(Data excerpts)
════

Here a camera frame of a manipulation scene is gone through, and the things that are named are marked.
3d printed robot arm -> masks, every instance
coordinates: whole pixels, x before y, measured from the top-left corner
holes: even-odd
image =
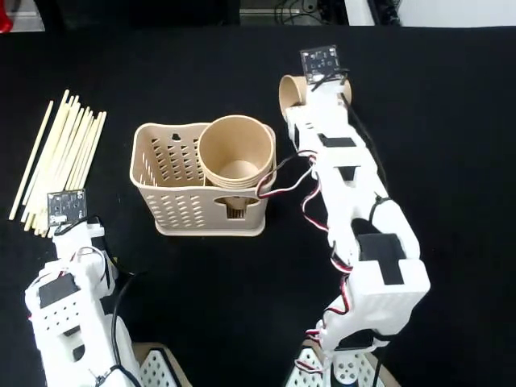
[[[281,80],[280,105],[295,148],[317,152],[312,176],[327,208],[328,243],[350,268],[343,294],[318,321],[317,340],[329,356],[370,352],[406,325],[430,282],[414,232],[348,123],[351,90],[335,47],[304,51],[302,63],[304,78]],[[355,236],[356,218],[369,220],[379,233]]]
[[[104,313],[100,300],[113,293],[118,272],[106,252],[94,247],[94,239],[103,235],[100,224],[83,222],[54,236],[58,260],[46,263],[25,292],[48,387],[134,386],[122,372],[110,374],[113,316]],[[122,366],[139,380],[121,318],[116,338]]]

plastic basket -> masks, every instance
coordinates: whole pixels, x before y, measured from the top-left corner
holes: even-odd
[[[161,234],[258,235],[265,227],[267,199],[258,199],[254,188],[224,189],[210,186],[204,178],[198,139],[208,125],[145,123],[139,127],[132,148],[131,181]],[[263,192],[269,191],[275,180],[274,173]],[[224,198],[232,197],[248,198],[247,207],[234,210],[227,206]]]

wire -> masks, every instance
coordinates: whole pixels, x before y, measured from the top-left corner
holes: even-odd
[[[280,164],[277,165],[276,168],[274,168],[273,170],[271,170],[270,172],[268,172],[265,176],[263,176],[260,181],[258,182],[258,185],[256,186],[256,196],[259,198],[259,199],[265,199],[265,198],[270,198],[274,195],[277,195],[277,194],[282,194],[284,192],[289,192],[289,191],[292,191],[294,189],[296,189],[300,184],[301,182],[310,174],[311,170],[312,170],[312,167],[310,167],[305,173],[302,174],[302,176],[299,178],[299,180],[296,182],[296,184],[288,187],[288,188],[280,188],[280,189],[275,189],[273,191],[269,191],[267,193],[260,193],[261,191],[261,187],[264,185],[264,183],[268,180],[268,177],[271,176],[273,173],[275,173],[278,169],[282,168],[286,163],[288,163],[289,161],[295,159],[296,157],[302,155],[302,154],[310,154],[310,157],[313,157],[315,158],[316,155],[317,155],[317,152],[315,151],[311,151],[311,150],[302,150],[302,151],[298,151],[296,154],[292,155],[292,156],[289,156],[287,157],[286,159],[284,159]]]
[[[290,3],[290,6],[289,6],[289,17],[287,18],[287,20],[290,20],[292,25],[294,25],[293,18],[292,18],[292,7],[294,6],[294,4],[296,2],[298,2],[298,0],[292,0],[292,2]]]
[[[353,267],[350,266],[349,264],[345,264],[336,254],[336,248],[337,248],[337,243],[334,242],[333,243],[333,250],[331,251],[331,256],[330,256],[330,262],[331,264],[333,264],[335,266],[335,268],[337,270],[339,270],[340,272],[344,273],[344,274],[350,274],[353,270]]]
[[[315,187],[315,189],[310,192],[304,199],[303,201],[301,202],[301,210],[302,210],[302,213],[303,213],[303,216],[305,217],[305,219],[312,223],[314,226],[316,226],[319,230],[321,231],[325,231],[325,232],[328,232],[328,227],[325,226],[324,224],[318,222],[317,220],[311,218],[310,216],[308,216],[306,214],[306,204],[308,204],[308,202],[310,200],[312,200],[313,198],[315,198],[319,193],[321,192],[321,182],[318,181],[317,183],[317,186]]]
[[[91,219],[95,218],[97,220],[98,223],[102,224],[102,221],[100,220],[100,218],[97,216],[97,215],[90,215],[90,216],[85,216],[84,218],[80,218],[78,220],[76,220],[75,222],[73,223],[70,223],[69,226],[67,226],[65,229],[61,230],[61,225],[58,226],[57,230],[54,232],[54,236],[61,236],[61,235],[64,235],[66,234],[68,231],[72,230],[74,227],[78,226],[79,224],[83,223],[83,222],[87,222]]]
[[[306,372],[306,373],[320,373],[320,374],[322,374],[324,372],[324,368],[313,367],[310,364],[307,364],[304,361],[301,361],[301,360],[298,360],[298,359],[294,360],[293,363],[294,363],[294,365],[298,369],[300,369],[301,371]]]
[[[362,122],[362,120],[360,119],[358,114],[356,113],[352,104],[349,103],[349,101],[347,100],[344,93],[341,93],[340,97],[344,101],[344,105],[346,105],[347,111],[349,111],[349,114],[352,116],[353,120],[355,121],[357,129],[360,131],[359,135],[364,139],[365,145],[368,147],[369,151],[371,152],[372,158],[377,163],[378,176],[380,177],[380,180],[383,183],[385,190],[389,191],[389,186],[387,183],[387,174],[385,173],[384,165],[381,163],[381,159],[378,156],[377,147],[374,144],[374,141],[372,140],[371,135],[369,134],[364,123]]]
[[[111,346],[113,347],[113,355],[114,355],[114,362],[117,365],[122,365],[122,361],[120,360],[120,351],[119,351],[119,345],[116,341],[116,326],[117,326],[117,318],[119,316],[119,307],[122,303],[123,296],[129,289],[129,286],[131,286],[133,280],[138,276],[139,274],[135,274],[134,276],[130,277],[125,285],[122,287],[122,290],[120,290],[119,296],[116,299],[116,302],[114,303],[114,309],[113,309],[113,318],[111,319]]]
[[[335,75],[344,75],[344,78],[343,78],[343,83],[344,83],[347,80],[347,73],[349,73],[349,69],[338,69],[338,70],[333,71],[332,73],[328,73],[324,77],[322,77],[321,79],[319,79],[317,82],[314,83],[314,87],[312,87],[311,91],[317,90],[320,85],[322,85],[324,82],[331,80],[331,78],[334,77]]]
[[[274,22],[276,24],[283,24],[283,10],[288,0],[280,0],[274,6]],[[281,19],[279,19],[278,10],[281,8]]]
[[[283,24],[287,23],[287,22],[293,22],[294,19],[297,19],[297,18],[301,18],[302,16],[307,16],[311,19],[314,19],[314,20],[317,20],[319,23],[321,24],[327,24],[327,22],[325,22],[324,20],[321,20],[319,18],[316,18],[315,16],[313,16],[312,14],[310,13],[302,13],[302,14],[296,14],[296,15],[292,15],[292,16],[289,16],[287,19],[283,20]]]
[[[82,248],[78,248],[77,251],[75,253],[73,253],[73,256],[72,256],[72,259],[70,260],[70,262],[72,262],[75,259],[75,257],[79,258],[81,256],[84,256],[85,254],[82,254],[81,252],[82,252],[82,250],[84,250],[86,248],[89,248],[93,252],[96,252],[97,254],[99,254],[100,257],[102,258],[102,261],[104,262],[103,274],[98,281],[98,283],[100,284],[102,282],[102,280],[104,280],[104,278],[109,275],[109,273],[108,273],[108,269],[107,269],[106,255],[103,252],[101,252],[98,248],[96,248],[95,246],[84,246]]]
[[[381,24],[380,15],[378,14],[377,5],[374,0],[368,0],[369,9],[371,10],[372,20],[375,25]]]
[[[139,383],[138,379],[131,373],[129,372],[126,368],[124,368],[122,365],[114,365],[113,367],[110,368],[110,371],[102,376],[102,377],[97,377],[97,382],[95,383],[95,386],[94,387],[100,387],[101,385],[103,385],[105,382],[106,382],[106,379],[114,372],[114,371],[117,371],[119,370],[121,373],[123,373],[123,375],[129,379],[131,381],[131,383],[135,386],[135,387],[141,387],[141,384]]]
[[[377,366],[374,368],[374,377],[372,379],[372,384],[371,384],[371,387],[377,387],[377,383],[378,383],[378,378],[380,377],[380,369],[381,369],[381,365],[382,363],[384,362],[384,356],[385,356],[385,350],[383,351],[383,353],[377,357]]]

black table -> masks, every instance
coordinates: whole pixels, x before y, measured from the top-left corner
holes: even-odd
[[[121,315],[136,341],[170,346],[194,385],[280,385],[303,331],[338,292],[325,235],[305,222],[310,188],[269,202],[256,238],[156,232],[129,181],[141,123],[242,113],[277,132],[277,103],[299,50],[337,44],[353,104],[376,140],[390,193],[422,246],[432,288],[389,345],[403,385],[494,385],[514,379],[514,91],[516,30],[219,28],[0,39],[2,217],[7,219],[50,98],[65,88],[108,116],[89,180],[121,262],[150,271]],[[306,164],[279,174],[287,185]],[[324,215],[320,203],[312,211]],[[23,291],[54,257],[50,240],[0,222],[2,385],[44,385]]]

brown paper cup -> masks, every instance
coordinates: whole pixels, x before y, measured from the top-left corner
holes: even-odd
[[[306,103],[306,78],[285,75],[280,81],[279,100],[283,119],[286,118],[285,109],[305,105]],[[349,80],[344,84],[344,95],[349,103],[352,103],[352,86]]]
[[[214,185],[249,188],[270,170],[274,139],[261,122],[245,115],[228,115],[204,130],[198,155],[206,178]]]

════

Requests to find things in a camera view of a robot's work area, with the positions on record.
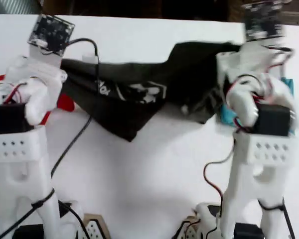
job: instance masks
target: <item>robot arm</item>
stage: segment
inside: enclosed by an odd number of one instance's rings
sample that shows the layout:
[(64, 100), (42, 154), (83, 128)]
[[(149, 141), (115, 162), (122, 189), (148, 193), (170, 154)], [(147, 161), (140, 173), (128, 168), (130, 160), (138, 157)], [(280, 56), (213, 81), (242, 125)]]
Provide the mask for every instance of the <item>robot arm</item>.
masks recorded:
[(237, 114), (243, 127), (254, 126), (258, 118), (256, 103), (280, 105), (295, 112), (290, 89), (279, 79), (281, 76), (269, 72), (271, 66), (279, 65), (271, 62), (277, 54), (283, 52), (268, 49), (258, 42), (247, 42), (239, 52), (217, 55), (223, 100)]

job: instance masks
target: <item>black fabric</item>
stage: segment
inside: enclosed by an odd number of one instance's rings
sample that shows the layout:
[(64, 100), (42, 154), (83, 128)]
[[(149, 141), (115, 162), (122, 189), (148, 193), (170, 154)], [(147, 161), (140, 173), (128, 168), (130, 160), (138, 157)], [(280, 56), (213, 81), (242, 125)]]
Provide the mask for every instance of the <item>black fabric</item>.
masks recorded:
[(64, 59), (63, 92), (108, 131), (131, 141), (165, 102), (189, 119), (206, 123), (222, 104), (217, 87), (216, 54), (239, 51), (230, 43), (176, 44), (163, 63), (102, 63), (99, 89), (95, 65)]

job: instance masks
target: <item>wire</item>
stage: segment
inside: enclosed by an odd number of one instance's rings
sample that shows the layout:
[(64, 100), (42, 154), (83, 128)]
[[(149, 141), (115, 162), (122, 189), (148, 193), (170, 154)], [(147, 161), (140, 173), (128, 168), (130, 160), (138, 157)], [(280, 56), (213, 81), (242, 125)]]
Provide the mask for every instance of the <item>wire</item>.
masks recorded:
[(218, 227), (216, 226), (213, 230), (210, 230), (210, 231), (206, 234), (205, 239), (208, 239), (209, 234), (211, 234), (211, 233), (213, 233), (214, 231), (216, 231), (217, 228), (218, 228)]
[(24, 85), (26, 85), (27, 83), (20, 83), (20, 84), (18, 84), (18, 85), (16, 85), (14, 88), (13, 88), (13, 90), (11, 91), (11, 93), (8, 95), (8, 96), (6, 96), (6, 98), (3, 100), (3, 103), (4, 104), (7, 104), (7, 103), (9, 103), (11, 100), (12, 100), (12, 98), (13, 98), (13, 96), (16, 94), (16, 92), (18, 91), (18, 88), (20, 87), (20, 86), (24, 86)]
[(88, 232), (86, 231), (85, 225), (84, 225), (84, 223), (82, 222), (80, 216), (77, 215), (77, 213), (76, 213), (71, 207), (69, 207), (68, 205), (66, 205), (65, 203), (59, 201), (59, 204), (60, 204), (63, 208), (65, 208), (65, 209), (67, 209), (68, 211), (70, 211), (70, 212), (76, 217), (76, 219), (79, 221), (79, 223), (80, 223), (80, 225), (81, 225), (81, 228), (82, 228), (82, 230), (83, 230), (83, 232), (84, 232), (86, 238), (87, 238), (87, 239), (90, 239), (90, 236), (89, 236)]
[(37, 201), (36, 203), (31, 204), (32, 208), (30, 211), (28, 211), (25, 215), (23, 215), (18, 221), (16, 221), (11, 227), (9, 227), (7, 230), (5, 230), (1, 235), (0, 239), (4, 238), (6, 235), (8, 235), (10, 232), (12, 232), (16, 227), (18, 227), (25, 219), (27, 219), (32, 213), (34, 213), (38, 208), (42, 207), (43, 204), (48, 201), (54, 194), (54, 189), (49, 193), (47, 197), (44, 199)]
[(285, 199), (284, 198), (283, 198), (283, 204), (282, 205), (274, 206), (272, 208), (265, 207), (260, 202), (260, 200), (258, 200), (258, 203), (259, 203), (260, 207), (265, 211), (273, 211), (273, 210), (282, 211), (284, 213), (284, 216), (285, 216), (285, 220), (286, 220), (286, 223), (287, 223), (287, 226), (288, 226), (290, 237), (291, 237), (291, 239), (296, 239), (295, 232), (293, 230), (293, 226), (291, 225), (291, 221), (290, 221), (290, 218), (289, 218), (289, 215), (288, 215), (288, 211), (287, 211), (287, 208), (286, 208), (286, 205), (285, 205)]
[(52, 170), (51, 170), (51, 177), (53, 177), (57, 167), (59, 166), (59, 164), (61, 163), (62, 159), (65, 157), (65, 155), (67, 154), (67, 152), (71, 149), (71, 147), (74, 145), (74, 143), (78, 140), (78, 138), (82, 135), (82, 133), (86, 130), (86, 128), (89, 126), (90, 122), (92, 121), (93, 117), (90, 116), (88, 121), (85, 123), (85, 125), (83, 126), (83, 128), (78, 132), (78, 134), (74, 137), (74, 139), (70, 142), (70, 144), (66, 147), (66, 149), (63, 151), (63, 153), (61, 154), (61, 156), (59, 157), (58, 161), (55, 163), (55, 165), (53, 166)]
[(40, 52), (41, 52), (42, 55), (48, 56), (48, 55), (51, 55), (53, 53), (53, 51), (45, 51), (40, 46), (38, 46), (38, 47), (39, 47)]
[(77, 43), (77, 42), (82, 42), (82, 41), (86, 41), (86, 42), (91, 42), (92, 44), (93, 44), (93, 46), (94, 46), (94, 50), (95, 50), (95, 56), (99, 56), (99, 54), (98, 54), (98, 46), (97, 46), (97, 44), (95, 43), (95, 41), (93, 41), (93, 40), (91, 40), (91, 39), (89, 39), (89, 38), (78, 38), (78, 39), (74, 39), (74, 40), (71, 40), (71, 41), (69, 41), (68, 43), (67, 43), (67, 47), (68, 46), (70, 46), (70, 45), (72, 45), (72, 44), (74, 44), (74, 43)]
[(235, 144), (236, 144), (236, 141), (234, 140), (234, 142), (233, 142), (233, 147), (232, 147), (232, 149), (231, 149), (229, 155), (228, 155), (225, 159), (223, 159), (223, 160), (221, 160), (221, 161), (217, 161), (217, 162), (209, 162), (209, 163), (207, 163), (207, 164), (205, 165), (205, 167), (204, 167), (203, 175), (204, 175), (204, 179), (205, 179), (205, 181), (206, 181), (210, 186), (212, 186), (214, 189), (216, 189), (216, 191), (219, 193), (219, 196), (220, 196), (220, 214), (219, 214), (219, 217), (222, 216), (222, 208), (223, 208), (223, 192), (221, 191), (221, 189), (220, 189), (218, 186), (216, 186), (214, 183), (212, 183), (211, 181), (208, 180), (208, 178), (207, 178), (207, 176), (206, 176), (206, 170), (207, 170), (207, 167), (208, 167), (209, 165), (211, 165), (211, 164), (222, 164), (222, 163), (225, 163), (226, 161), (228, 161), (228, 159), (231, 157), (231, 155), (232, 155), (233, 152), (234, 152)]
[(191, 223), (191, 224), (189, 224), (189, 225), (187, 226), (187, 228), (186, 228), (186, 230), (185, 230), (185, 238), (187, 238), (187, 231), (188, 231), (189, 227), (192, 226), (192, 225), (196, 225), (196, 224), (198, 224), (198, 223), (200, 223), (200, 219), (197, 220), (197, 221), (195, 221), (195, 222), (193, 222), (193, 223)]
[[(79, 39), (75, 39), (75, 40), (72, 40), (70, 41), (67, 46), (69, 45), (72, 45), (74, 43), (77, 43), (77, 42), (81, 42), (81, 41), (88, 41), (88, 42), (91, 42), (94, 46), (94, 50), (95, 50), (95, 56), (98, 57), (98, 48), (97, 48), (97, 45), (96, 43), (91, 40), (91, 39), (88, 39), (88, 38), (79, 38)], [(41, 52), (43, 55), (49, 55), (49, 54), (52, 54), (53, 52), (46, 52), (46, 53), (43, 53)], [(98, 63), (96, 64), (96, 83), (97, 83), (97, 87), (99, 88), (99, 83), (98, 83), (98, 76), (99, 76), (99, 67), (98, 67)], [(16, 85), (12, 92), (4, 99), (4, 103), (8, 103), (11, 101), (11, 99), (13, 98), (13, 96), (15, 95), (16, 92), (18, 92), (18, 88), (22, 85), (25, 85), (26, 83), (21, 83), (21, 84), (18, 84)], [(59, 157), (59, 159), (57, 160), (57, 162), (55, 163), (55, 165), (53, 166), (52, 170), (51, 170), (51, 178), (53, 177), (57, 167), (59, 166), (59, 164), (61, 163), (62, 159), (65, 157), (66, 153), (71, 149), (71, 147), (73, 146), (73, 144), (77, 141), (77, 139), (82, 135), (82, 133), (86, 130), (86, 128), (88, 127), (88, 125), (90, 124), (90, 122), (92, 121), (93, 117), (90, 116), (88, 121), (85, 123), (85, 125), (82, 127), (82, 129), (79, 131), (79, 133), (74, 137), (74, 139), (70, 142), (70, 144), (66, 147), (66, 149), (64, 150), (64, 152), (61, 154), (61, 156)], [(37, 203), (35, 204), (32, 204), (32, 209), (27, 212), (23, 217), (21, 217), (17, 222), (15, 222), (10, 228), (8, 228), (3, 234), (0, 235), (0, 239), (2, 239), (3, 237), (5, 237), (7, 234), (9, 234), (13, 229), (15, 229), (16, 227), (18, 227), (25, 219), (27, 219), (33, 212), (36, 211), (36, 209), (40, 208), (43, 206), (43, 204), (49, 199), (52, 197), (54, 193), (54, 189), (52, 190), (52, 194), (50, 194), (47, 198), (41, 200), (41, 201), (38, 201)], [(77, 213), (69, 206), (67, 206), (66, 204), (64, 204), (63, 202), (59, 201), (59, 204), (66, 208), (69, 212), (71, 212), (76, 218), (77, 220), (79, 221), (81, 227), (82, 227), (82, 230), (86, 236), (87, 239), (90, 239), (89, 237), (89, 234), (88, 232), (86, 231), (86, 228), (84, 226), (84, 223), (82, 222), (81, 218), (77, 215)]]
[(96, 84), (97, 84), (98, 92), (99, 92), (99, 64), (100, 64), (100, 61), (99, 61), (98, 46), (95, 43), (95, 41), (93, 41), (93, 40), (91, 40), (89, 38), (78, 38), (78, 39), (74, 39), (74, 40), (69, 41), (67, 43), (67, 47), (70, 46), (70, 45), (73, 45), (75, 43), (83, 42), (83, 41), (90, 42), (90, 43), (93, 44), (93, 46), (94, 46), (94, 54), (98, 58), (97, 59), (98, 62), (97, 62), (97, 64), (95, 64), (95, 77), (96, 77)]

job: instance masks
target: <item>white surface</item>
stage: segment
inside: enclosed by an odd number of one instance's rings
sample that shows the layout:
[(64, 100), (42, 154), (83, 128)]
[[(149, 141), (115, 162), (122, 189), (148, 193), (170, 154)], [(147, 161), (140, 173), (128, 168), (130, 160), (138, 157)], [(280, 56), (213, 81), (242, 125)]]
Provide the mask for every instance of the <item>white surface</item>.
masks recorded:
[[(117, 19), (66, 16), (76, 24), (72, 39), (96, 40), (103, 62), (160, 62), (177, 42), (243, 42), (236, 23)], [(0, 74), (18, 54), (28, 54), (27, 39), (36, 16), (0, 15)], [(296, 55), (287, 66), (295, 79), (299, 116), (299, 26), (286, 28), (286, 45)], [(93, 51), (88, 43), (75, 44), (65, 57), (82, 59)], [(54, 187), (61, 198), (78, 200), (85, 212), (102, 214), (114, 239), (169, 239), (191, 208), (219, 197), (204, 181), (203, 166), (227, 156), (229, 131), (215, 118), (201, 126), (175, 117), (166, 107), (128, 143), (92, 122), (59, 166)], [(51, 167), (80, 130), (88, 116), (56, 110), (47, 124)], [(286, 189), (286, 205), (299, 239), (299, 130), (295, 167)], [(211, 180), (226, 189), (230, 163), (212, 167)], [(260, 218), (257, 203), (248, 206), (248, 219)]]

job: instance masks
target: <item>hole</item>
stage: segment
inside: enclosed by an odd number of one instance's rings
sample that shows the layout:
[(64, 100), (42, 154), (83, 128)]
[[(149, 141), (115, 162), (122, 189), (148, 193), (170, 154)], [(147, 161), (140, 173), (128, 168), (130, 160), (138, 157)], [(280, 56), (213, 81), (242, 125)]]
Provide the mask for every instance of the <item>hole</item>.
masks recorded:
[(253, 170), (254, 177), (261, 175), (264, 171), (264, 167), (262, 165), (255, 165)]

════

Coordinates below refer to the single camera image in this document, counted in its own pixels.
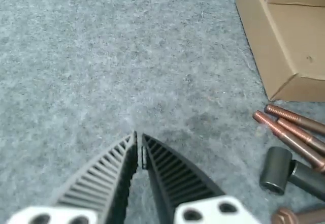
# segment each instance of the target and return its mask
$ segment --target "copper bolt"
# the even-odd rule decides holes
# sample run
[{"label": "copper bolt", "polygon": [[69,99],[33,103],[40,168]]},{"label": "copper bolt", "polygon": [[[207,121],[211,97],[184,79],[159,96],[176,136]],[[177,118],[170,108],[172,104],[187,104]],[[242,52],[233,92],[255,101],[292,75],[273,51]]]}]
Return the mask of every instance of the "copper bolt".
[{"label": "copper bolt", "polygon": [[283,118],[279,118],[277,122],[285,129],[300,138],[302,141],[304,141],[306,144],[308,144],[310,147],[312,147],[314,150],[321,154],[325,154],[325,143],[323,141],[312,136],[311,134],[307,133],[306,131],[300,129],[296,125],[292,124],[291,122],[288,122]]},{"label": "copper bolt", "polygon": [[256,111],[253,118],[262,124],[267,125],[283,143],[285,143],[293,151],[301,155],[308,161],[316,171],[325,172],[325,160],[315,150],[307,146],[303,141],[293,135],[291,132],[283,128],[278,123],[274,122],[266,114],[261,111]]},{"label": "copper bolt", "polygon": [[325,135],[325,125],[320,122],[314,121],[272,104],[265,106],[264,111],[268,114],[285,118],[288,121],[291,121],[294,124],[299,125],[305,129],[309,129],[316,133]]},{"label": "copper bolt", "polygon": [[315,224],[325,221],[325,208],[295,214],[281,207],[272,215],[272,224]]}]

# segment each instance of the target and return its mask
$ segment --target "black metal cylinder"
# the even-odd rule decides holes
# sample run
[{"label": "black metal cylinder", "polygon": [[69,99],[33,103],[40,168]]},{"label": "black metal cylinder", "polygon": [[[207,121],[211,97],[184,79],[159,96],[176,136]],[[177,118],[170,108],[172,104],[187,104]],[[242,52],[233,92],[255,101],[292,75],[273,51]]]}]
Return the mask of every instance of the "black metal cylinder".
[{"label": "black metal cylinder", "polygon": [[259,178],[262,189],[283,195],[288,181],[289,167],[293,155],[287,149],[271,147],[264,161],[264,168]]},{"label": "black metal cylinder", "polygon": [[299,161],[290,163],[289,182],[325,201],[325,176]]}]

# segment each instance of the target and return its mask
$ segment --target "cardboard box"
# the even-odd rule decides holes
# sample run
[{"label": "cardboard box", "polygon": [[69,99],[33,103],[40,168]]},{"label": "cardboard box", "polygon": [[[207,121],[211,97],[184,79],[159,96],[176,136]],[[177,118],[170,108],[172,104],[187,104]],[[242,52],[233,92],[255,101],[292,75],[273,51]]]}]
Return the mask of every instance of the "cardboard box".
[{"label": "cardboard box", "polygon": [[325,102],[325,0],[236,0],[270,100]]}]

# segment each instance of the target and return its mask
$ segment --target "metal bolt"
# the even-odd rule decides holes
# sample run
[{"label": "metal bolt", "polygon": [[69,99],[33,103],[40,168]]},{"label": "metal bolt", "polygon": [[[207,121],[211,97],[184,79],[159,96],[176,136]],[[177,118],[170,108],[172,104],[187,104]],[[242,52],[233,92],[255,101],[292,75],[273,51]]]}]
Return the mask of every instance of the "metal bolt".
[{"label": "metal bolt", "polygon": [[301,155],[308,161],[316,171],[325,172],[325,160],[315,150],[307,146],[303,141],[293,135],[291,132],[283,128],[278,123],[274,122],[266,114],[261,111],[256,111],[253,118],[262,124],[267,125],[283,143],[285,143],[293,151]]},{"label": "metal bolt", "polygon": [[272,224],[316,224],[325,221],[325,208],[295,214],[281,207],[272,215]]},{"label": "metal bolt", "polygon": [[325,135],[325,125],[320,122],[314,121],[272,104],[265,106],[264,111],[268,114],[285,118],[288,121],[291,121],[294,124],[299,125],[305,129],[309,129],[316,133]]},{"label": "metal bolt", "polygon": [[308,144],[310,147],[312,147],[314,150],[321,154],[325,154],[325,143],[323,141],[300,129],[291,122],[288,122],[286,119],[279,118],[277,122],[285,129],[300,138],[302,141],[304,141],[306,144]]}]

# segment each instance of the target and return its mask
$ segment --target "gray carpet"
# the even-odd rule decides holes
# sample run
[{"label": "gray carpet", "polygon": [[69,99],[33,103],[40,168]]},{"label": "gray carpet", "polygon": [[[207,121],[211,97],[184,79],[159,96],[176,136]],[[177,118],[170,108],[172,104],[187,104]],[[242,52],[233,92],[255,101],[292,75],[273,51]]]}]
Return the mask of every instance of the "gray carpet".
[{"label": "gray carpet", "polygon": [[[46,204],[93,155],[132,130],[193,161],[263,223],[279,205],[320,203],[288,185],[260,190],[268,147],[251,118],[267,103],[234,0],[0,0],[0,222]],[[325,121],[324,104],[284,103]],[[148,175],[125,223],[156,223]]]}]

════

Working through the entries line by line, count those containing "robot" and report only the number.

● Exercise response
4